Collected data
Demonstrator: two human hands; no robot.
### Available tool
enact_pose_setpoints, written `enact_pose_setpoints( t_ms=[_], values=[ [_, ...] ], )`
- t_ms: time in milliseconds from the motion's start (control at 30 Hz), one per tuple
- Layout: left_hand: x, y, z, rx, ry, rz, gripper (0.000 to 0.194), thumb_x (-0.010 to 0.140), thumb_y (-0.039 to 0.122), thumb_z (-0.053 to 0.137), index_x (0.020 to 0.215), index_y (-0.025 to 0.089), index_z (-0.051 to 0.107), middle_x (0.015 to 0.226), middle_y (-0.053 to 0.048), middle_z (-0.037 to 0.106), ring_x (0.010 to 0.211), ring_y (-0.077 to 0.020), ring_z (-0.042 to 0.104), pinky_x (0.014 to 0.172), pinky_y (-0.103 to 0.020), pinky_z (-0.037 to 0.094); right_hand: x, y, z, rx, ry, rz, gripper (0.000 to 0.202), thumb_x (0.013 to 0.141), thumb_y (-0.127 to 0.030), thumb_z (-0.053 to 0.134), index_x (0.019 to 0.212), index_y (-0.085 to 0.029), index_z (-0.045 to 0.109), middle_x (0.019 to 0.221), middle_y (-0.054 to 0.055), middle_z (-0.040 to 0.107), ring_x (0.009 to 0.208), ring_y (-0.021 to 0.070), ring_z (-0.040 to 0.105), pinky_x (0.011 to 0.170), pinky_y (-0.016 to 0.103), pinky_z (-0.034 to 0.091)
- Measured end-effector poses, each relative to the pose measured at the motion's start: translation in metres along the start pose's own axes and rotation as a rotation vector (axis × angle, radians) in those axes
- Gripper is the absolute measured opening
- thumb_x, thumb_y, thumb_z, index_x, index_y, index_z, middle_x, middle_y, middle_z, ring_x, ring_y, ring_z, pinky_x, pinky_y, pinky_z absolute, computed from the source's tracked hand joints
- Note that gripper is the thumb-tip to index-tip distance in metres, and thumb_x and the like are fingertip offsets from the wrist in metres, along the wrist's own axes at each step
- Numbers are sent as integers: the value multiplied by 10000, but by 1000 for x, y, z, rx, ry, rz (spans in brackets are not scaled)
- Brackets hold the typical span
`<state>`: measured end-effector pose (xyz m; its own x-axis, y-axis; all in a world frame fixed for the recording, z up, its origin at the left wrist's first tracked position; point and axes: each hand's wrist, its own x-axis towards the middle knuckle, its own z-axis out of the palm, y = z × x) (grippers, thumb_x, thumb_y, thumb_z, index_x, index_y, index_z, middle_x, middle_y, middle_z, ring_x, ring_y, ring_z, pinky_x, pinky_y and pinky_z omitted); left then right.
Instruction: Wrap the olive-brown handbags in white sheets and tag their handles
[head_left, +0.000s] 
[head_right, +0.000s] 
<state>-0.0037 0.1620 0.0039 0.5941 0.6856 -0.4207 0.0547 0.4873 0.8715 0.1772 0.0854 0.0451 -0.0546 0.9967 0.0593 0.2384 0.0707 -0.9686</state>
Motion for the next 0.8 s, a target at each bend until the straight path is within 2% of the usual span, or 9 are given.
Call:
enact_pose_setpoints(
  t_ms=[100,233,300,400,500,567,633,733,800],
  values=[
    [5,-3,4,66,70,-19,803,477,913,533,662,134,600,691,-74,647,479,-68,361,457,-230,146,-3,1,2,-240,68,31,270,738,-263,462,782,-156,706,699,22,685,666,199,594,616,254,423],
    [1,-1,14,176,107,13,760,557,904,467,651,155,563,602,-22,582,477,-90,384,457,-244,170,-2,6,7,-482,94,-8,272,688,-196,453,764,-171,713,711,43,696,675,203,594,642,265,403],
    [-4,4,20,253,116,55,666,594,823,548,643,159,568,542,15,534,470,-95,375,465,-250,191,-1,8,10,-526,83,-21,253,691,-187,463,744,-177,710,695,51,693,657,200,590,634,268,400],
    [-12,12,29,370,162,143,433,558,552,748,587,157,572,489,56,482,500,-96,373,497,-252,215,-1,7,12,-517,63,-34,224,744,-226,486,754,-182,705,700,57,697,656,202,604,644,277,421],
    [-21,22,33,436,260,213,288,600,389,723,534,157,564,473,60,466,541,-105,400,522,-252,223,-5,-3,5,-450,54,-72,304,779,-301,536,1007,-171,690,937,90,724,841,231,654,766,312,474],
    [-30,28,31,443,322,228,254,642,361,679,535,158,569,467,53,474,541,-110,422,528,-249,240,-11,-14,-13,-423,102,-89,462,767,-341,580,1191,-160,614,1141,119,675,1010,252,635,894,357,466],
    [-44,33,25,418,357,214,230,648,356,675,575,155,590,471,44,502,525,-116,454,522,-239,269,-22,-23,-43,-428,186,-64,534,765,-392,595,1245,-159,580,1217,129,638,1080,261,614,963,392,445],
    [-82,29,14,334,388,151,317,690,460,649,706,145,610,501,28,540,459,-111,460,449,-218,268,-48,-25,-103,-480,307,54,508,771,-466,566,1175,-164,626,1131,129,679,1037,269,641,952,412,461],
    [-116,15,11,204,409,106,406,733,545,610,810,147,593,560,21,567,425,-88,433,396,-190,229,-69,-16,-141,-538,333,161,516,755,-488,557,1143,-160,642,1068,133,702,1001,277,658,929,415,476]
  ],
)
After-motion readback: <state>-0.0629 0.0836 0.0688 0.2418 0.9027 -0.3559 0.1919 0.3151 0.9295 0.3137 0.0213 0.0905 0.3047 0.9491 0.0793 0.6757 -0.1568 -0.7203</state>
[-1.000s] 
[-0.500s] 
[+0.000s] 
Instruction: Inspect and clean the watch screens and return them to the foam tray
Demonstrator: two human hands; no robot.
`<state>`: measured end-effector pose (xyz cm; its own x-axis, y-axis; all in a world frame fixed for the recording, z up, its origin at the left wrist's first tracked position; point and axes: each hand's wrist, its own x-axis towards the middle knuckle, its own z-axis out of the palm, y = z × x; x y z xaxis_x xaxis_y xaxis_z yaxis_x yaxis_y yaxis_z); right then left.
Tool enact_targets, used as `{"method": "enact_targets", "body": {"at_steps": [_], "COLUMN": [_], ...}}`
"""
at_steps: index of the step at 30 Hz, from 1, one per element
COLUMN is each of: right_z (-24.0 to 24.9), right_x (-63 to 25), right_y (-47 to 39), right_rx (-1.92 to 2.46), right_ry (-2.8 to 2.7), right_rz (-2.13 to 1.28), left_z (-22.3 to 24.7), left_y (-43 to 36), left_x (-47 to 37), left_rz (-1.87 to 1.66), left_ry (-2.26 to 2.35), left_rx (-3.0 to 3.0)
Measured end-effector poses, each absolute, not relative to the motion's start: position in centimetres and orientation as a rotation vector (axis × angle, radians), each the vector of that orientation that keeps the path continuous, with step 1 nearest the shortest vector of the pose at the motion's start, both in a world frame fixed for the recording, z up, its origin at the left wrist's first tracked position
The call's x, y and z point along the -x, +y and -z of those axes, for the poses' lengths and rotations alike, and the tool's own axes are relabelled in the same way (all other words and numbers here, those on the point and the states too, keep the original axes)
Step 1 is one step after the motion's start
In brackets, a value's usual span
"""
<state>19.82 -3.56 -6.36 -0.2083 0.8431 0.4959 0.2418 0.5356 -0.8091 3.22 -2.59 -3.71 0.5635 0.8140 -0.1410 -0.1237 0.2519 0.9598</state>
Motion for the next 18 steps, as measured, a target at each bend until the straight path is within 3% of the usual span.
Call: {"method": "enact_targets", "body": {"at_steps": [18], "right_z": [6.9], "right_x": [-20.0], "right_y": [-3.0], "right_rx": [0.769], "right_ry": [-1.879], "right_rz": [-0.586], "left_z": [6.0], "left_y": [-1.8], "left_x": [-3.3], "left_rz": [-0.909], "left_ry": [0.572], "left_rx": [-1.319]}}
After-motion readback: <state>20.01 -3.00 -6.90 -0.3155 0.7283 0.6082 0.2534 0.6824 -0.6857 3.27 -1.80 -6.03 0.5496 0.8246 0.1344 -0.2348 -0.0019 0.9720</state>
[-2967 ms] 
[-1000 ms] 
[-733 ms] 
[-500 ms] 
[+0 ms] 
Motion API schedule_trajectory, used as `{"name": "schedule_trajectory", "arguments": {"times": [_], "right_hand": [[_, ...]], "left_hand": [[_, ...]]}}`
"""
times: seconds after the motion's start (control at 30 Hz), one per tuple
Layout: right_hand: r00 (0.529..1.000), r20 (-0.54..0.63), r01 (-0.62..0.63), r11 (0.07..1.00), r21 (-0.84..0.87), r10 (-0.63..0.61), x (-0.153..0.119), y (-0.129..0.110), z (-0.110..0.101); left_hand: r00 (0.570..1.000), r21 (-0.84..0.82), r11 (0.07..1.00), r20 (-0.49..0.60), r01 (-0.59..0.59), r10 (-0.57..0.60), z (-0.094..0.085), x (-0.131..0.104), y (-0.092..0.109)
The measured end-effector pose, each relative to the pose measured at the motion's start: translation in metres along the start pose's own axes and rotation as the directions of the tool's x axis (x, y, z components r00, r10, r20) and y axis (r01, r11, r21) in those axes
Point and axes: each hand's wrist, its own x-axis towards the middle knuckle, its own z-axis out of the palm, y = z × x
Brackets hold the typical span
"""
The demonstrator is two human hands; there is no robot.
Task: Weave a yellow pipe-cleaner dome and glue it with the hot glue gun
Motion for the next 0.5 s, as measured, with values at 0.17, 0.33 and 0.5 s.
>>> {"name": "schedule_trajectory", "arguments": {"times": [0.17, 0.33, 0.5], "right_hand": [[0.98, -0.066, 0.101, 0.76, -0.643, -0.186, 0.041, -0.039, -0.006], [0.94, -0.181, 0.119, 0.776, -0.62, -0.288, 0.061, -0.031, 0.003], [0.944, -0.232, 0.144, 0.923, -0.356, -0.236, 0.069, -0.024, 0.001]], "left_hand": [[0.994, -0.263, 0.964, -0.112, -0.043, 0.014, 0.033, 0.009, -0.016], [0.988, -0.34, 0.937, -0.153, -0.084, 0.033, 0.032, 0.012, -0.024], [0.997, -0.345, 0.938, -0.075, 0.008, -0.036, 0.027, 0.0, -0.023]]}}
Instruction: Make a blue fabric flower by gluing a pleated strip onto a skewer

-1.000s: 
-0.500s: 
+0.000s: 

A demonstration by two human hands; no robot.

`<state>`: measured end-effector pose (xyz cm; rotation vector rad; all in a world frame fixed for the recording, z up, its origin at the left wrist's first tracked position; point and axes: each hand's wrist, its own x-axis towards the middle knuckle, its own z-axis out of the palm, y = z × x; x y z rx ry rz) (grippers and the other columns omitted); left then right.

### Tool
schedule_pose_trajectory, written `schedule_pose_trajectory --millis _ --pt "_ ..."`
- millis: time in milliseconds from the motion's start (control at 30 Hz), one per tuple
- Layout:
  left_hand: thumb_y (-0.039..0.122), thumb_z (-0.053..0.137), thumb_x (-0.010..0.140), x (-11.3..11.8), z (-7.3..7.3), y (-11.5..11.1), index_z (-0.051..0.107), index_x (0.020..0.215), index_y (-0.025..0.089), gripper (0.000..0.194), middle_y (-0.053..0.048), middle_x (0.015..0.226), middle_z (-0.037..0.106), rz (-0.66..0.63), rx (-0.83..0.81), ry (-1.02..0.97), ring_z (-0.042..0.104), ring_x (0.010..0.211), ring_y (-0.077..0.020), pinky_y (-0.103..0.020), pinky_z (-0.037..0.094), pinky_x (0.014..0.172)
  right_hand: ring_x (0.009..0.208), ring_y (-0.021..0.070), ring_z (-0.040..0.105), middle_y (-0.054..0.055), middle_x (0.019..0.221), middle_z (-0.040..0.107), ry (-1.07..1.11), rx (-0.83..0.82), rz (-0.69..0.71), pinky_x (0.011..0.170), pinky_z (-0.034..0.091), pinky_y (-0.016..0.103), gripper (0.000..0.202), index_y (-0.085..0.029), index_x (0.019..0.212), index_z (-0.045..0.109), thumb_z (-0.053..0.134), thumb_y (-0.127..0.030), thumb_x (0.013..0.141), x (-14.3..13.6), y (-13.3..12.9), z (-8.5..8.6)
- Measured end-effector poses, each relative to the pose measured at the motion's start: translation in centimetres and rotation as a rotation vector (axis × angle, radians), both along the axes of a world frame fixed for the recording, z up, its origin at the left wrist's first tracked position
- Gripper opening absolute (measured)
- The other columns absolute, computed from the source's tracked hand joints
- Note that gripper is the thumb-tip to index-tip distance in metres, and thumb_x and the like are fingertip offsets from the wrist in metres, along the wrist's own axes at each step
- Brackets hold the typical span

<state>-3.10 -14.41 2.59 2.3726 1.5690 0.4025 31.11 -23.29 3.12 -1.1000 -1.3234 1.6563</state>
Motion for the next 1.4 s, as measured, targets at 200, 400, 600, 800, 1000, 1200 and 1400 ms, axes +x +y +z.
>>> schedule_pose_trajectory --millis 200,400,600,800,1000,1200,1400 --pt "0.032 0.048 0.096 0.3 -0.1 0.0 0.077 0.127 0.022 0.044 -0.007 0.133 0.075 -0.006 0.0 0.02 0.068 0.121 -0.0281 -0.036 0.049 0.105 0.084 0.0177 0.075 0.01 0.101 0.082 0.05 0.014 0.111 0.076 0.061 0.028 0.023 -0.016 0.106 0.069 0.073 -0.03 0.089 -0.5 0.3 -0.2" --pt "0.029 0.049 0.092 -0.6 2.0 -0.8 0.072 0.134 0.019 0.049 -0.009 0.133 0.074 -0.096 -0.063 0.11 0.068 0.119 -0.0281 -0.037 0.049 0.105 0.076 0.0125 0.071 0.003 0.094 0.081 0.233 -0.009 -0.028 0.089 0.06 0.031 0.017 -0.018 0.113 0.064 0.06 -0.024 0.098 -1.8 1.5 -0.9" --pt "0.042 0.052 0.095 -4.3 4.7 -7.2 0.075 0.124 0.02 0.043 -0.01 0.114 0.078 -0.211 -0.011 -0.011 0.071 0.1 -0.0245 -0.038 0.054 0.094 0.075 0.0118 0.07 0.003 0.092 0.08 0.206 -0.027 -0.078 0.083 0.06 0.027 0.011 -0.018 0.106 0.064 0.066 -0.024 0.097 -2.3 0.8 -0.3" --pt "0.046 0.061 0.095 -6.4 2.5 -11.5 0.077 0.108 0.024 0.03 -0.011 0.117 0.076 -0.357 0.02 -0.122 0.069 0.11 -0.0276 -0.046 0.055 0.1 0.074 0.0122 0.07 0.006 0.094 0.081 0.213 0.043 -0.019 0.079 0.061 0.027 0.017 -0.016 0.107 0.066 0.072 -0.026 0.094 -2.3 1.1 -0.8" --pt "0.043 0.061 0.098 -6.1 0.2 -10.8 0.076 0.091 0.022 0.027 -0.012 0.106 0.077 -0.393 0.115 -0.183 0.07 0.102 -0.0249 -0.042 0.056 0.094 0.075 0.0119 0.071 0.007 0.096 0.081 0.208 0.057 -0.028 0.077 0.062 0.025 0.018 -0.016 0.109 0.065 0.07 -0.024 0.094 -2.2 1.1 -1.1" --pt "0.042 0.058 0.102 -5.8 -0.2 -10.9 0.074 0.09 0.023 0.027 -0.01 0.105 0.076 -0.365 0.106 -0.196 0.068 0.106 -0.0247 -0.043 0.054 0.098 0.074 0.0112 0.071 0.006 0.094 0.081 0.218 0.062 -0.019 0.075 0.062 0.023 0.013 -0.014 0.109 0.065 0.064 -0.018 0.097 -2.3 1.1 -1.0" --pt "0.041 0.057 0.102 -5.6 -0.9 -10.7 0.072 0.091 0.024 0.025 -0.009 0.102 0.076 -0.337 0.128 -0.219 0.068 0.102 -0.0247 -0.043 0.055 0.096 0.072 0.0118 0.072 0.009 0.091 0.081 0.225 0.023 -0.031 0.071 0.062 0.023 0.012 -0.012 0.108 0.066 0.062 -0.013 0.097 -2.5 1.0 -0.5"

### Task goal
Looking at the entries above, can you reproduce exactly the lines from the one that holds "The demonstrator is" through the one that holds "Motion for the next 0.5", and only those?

### Worked solution
The demonstrator is two human hands; there is no robot.
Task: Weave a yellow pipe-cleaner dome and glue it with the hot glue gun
Motion for the next 0.5 s, as measured, with values at 0.17, 0.33 and 0.5 s.

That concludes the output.